Yes, we did. It's running right now and it's real-time, major initiative to emerge from the scandal, in terms of meeting the regulatory requirements and providing a much better understanding of their information architecture, where they get their information and form their information.
Presumably this is quite a good marketing tool for you because it is a very blue chip bank and if that can happen to a blue chip bank you can go and say to any bank in the region, if this can happen to a blue chip bank it can happen to you?
Yes, but I also think the regulators are doing that for us, by saying, you must comply with these new Basel II rules, which is already causing huge disruption in the area because you must show how much capital you're aligning to your risks. A lot of banks have not had the systems in place to do this in a competent way. In addition, international accounting standards and the new financial rules mean that they have new regulations and new ways in which they have to do their reporting. That is causing them to do some of that information architecture as well.
When we look at National Australia Bank, we see that it is driven mostly by regulatory pressure.
For JPMorgan and Morgan Stanley, we've just helped with a very large credit risk and operational risk infrastructure project, and again it's driven by regulatory fear.
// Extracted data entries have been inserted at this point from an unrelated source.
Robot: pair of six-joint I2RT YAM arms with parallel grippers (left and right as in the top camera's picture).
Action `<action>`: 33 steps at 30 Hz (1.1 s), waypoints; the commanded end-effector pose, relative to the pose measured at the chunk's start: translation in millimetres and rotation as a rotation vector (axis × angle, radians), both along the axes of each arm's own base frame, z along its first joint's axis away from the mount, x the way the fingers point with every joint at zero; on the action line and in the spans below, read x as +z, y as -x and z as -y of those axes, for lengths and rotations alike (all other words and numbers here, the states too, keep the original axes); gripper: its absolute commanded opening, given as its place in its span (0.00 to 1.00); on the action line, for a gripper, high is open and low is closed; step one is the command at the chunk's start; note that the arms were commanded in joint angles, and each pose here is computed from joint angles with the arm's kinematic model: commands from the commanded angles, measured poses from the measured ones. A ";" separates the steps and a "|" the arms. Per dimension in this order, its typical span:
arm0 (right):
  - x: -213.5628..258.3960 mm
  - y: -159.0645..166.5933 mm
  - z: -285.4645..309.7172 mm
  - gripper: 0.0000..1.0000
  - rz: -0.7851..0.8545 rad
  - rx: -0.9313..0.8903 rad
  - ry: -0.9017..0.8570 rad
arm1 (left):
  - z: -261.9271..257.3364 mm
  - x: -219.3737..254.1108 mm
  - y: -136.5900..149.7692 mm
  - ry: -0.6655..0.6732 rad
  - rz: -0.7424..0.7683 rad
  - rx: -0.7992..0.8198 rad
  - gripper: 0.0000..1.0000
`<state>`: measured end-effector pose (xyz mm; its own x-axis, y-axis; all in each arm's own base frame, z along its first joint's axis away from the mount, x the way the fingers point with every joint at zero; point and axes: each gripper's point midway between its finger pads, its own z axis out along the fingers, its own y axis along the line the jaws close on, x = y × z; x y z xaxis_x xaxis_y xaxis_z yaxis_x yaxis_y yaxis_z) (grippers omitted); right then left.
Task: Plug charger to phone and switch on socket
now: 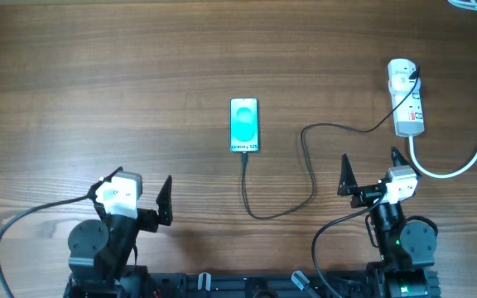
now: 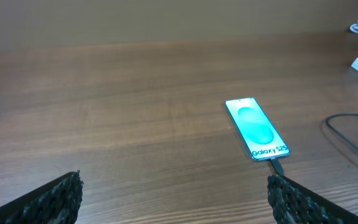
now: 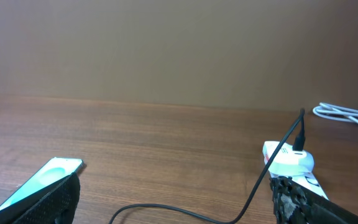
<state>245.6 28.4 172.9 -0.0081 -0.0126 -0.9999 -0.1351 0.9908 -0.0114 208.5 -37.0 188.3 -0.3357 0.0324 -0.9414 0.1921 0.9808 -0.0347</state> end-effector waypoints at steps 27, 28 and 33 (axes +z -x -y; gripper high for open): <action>2.3 0.3 2.3 1.00 0.010 -0.011 -0.015 | -20.9 -31.2 -36.9 0.147 0.251 0.142 1.00; 2.3 0.3 2.3 1.00 0.009 -0.011 -0.015 | -20.9 -31.2 -36.9 0.127 0.254 0.138 1.00; 2.3 0.3 2.3 1.00 0.010 -0.011 -0.015 | -27.6 -32.0 -37.3 0.033 0.265 0.158 1.00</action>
<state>245.6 28.4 172.9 -0.0081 -0.0126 -0.9999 -0.1351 0.9908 -0.0114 245.6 -17.2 159.0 -0.0813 -0.1039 -0.9913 0.0812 0.9906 -0.1105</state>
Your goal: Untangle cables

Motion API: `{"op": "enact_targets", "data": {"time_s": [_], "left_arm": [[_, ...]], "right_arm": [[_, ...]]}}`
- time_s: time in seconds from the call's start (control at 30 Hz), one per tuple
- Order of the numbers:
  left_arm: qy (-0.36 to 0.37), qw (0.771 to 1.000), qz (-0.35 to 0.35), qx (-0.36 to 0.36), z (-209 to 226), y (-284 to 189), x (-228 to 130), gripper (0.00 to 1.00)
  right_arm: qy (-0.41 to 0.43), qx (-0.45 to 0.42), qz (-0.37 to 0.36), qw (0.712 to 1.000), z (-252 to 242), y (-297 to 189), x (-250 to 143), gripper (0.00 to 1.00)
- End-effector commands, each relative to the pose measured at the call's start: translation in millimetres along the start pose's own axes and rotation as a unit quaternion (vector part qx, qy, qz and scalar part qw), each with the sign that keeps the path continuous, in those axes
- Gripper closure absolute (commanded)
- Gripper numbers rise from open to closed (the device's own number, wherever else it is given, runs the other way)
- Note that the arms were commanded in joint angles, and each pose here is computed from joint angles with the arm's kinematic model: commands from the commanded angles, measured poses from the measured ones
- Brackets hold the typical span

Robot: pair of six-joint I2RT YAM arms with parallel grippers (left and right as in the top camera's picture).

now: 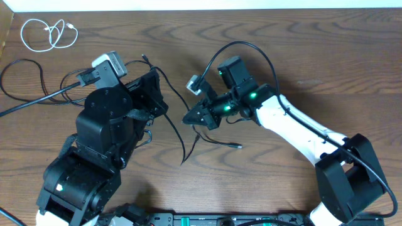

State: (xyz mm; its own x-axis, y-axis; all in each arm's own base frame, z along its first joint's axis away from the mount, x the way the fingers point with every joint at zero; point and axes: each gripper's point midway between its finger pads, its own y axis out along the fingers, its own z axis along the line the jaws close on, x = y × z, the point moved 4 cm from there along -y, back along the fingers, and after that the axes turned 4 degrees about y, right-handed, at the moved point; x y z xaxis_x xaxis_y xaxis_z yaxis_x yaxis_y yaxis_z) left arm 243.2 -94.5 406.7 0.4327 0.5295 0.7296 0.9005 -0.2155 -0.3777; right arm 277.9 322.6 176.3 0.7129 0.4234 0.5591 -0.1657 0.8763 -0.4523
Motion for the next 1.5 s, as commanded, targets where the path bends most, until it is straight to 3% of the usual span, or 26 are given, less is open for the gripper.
{"op": "enact_targets", "data": {"time_s": [0.0,0.23,0.53,0.8,0.9,1.13,1.47], "left_arm": [[-0.005,0.999,-0.036,0.036,10,-4,10,0.93],[-0.007,0.996,-0.057,0.065,20,-5,17,0.93],[-0.02,0.992,-0.075,0.097,36,-4,28,0.93],[-0.025,0.989,-0.077,0.122,47,2,31,0.93],[-0.028,0.988,-0.08,0.132,52,4,33,0.93],[-0.031,0.987,-0.084,0.136,55,3,36,0.93],[-0.043,0.982,-0.083,0.163,68,1,37,0.93]], "right_arm": [[0.015,0.002,-0.011,1.0,5,-4,7,0.99],[0.05,0.024,0.001,0.998,16,2,3,0.99],[0.052,0.085,0.044,0.994,55,27,-10,0.99],[0.025,0.119,0.051,0.991,89,22,-11,0.99],[0.01,0.083,0.041,0.996,92,20,-9,0.99],[0.041,-0.102,0.033,0.993,52,11,-18,0.99],[0.039,-0.113,0.043,0.992,51,12,-22,0.96]]}}
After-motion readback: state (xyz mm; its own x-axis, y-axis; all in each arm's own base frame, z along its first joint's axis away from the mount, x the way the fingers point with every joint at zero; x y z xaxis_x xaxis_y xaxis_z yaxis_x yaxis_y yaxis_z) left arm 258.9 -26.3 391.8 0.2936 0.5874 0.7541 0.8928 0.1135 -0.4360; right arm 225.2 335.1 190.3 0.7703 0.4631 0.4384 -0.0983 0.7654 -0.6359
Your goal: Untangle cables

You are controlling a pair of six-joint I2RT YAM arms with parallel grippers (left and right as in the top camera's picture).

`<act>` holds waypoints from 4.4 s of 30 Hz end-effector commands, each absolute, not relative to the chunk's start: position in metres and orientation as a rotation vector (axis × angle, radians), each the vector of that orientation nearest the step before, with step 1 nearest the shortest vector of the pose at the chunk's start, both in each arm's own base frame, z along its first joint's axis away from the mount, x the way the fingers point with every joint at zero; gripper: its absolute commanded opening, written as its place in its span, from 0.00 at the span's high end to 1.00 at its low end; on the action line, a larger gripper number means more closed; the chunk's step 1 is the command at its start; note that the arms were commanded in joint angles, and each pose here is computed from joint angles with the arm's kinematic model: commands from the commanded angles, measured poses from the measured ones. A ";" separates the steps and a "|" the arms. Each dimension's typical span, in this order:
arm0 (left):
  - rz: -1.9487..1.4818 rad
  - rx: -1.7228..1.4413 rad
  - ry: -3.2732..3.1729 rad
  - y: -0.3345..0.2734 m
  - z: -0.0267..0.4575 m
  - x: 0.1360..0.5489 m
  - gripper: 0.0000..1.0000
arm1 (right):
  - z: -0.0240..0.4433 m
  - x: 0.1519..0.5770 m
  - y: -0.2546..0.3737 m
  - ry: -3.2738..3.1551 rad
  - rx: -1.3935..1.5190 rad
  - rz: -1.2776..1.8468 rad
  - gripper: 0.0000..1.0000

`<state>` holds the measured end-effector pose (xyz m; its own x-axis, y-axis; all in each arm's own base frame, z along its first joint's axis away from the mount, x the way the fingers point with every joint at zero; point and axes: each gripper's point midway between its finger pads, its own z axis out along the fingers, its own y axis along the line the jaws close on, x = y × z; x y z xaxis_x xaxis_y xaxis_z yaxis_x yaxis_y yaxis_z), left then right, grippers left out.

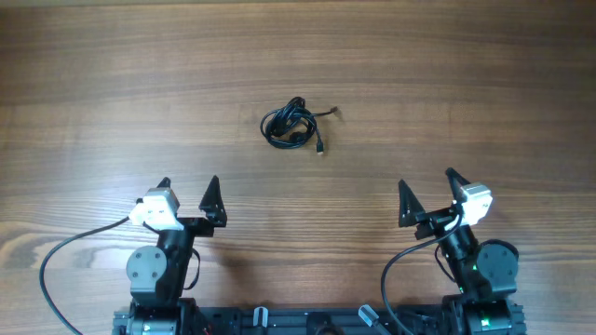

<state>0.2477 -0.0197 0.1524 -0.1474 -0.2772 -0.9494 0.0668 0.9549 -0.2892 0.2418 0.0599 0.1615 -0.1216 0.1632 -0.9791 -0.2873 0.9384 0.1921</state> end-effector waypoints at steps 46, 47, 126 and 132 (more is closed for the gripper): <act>-0.588 0.197 2.550 -0.164 0.161 0.425 0.00 | 0.260 0.328 0.124 2.261 -0.226 0.774 0.00; -0.558 0.222 2.552 -0.167 0.156 0.427 0.00 | 0.259 0.328 0.124 2.265 -0.224 0.775 0.00; -1.076 -2.058 2.383 -0.156 0.166 0.381 0.96 | 0.190 0.359 0.121 2.481 0.261 0.533 0.28; -0.549 -2.426 2.216 -0.154 0.129 0.336 0.96 | 0.185 0.350 0.105 2.516 0.314 0.485 0.25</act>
<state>0.3441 -0.1535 0.1382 -0.0998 -0.8687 0.4851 -0.9885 0.0309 -0.1481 0.3482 0.1127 0.1805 -0.8354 0.2972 -0.4624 0.0844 0.9006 0.4264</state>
Those guys have just been fined about $400-500 million for regulatory problems, where they have been out of control of their operations. The managers have simply not been able to see what is happening in their operations in a clear enough way.
Apart from regulatory-driven investment in IT, is the other big growth in this part of the world, wealth management?
Absolutely. Wealth management, and understanding more about your customers. There is a long way for some of the Asian banks to move in this area. Here they are certainly aligned by the products, and still siloed by products. They know they have to become more customer-centric. It is quite a big change in culture for operations and in doing business.
Normally a lot of these banks, whether it be HSBC or smaller bank in Indonesia, will have a legacy systems they have been using for the last 10 or years, how does your software react to that?
Our value proposition is that we go to see somebody that doesn't have a data warehouse, which is the norm in most developing countries, and we help unlock the information from your back-end system. Business Objects can help you unlock information from your risk system, your transaction system, and your core banking system.
One of the core banking solutions is flex cube made by IFlex Solutions, the Indian company. IFlex now integrates our software into their core banking solutions. So when they sell new systems now, they're selling it with our solutions embedded. A lot of our business is embedding in a partner application, so it's IFlex reporting but it is Business Objects reporting in the system.
What would stop Asian clients using your services, is it a cost thing?
Even for costs, we have different product sets. We actually have products for each price point. I think it is more of an understanding of what business intelligence is as a technology and understanding what you can actually do with our technology.
We know from our experiences in different geographies that we need to represent and showcase the capabilities of the product and give real concrete examples of how it can quickly add value. The return on investment of business intelligence software is very quick, and it has helped us through the last downturn in technology.
Is it your sense that spending by Asian clients is actually going up now?
In China, we had a very good reception, I was very surprised. I went to the Shanghai Stock Exchange, and some others in Beijing, and everyone has some kind of budget for the data warehouse information area. The hampering factor here is that maybe the information they've got is not that clean. We can help extract the information and there is some cleaning of that data that needs to happen, which may slow down some projects. Generally, the customers I've met this time have budgets.
There are some worries about the sustainability of global growth but we are seeing a change from a cost control environment to an increased revenue environment.